For the visitors, Al Dorow went to the air 47 times and had 21 completions for 278 yards with two TDs and three interceptions. HB Dick Christy led the club with 7 catches for 103 yards out of the backfield. FB Bill Mathis ran for 68 yards on 14 carries.
It was another big performance by the defending champions as they surged back into the Eastern Division race. Ultimately, the Oilers went undefeated the rest of the way, winning the division with a 10-3-1 record and again beating the Chargers for the AFL title. The Titans ended up in third place at 7-7.

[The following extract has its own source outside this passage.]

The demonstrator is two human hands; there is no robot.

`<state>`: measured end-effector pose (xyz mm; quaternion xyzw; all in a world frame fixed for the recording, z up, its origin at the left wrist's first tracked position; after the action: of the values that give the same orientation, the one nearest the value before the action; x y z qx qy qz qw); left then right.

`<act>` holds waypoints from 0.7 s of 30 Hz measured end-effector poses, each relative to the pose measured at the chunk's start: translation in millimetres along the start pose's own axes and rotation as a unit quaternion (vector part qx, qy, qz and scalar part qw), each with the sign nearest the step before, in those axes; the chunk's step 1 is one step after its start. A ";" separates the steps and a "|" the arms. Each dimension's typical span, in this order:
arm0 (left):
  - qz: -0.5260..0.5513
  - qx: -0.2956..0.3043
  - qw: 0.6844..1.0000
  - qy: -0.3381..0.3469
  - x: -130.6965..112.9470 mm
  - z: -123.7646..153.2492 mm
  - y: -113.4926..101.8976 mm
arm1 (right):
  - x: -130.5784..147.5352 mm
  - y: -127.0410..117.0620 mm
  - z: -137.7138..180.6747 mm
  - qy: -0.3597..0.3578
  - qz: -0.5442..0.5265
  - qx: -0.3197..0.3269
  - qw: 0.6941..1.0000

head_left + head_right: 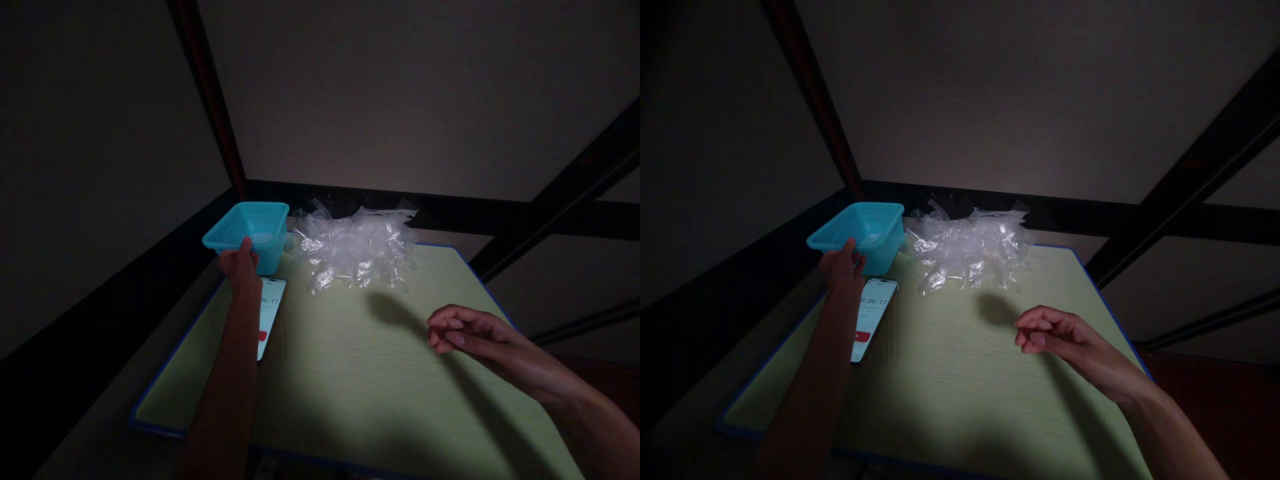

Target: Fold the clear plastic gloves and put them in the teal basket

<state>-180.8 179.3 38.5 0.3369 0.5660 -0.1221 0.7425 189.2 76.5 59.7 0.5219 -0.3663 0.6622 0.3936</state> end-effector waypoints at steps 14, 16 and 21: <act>-0.007 0.010 1.000 -0.008 27.8 -8.5 11.8 | -9.4 2.8 -1.3 0.002 -0.009 0.009 1.000; -0.006 0.008 1.000 -0.003 27.9 -6.8 11.2 | -10.7 4.3 -0.9 0.004 -0.009 0.013 1.000; -0.013 -0.042 0.998 0.044 22.3 11.8 -4.6 | -14.5 10.6 -2.3 -0.005 -0.001 0.027 1.000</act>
<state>-167.1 172.8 17.8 0.3032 0.6075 -0.0933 0.7282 180.8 72.1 44.4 0.5356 -0.3498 0.6690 0.3784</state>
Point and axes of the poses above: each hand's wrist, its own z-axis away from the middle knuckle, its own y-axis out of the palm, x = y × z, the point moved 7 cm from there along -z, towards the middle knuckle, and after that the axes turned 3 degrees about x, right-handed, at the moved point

The offense in particular achieved many superlatives. George Blanda threw 36 touchdown passes, exceeding the existing NFL record of 32, and also led the AFL in passing yards (3330), yards per attempt (9.2, almost two yards per pass better than the runners-up), yards per completion (17.8), and percentage of TD passes (9.9). Considering he had actually missed two full games due to being benched, it was an amazing overall performance. Blanda was selected as AFL Player of the Year by the Associated Press and UPI.
Bill Groman, with his three touchdown catches against New York, caught a TD pass in his 8th consecutive game. While he was shut out the next week, he ended up with 17 touchdown receptions to not only lead the league but tie the existing NFL record. Groman caught 50 passes for 1175 yards.
Charley Hennigan set a single-season record with 1746 receiving yards that not only was never beaten in the AFL, but wasn’t exceeded in the NFL until 1995. He ranked second in both receptions (82) and receiving touchdowns (12).
Billy Cannon led the AFL in rushing with 948 yards on 200 carries and was also the league’s all-purpose yardage leader with 2043. The 1959 Heisman Trophy-winner out of LSU scored a total of 15 touchdowns (6 rushing, 9 receiving). As his performance against the Titans demonstrated, Cannon was a potent pass receiving threat out of the backfield and caught 43 passes for 586 yards.